Le développement rapide des formulations aqueuses donne aujourd'hui beaucoup d'importance à la classe des alcools-éthers qui sont à la fois bons solvants de nombreuses résines et miscibles à l'eau. D'une manière générale, les solvants oxygénés n'ont qu'une toxicité faible ou modérée. Seul le dioxane est soupçonné d'être cancérogène chez l'homme. Leur innocuité et la gamme très étendue de leurs propriétés justifient leur emploi qui n'est limité que par le prix en général plus élevé que celui des autres solvants, sauf le méthanol grand intermédiaire de la chimie, dont le prix est très bas, mais dont les propriétés solvantes sont limitées.
En cas d'incendie
Dans un incendie, les solvants oxygénés sont tous combustibles mais leur comportement va beaucoup dépendre de leurs caractéristiques :
- s'ils sont insolubles dans l'eau, et moins denses qu'elle, ils poseront le même problème que les hydrocarbures, l'aspersion massive d'eau provoquera la dispersion du sinistre si la quantité de solvant est importante, - les alcools sont utilisés industriellement pour leurs propriétés anti-mousses, lorsque on utilise des émulseurs pour combattre un incendie où sont impliqués des solvants oxygénés, il faut utiliser des formulations spéciales, résistant à la destruction par ces solvants, - si les produits sont solubles dans l'eau on peut tenter de diluer large ment une fuite enflammée, pour obtenir son extinction ou une fuite non enflammée pour prévenir son ignition, dans ce dernier cas, le produit ne sera pas récupérable et le volume de résidus à traiter important.
Cette dernière solution ne sera efficace que dans le cas des solvants lourds, le point éclair du mélange devenant très élevé. En revanche, les solvants légers (méthanol, acétone) seront facilement chassés de leur solution si celle-ci est portée à une température élevée (l'acétone bout à 56 °C et forme des mélanges facilement explosibles avec l'air dès que sa concentration en volume dépasse 2 %).
En général, les solvants oxygénés ne donnent pas lieu à la production de composés toxiques ou corrosifs (à part l'acide acétique pouvant provenir de l'hydrolyse des acétates).
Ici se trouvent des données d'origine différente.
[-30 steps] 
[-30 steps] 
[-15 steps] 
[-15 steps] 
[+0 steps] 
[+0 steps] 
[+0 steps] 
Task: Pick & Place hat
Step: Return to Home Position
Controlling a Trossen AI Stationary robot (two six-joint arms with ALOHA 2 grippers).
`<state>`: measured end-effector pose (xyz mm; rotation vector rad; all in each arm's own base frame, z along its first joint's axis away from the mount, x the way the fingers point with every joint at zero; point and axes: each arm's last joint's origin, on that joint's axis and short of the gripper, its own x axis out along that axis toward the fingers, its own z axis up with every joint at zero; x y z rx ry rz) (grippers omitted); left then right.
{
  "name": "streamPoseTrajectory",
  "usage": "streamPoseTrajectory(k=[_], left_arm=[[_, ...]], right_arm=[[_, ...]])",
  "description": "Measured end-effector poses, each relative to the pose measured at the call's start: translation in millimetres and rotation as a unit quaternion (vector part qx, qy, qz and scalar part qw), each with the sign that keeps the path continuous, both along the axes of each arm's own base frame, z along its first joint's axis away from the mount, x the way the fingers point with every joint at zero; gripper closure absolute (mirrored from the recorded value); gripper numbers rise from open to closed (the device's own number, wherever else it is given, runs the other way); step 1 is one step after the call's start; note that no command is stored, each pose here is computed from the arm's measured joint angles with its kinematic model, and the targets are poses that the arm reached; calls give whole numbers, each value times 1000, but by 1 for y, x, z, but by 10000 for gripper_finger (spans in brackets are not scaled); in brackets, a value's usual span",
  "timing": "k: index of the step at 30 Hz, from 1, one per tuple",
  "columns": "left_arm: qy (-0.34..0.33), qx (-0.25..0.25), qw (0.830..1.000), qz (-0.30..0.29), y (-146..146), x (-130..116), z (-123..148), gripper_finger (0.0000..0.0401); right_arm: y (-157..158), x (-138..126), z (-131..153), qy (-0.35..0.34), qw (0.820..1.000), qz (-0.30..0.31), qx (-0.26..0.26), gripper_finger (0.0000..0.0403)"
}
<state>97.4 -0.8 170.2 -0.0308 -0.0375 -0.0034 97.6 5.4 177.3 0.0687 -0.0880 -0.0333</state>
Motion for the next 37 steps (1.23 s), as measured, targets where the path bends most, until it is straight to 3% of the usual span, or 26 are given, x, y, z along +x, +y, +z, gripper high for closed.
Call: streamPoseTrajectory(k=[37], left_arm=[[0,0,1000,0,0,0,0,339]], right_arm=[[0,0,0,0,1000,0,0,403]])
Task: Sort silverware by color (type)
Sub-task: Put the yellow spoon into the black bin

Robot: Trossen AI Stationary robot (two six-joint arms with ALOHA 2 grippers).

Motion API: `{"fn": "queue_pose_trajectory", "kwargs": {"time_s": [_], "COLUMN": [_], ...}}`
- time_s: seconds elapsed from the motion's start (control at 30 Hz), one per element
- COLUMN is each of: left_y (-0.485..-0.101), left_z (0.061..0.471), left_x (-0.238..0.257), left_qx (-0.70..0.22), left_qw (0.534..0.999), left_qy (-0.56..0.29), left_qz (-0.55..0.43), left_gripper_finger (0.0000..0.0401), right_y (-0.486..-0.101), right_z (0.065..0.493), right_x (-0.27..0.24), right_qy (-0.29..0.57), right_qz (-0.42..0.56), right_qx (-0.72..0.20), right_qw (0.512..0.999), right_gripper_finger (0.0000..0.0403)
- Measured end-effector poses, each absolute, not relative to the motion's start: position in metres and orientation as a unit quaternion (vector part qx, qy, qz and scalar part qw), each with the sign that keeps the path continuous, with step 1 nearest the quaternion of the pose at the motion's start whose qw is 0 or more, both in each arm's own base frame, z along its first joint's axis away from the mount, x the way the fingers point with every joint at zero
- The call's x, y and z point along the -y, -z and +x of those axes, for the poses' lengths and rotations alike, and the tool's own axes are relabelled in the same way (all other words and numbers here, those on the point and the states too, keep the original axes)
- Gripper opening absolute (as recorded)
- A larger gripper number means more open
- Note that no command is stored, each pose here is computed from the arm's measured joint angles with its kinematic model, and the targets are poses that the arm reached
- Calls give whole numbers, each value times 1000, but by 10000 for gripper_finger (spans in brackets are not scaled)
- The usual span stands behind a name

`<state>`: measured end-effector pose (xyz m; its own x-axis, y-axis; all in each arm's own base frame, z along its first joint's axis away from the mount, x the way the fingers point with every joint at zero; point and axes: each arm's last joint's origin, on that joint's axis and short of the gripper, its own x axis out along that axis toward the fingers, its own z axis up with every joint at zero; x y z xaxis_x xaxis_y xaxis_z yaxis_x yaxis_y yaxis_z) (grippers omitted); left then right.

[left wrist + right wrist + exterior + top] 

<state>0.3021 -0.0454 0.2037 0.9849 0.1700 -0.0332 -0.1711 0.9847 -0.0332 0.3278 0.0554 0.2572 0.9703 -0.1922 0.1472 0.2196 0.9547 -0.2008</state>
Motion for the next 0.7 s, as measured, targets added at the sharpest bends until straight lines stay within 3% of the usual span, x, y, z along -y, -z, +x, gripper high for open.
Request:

L'oxyde de carbone peut aussi être présent, mais ce n'est pas spécifique de ces produits.
Mélanges de solvants
Dans de nombreuses formulations, peintures en particulier, on se trouve presque toujours en présence de mélanges de solvants : essentiellement oxygénés (les vrais solvants) et hydrocarbures (co-solvants ou diluants) qui conjuguent leurs avantages dans les préparations et leurs inconvénients en cas d'accident.
Beaucoup de pesticides sont appliqués par pulvérisation fine d'émulsions aqueuses. Celles-ci sont préparées à partir de solutions émulsifiables fournies par le fabricant de la matière active. Ces liquides sont des solutions concentrées de la matière active (jusqu'à 50 %) en général dans le kérosène, additionné de quelques pourcents d'un tensioactif non moussant. Dans ce cas, l'utilisation de grandes quantités d'eau pour combattre l'incendie n'est pas contre-indiquée.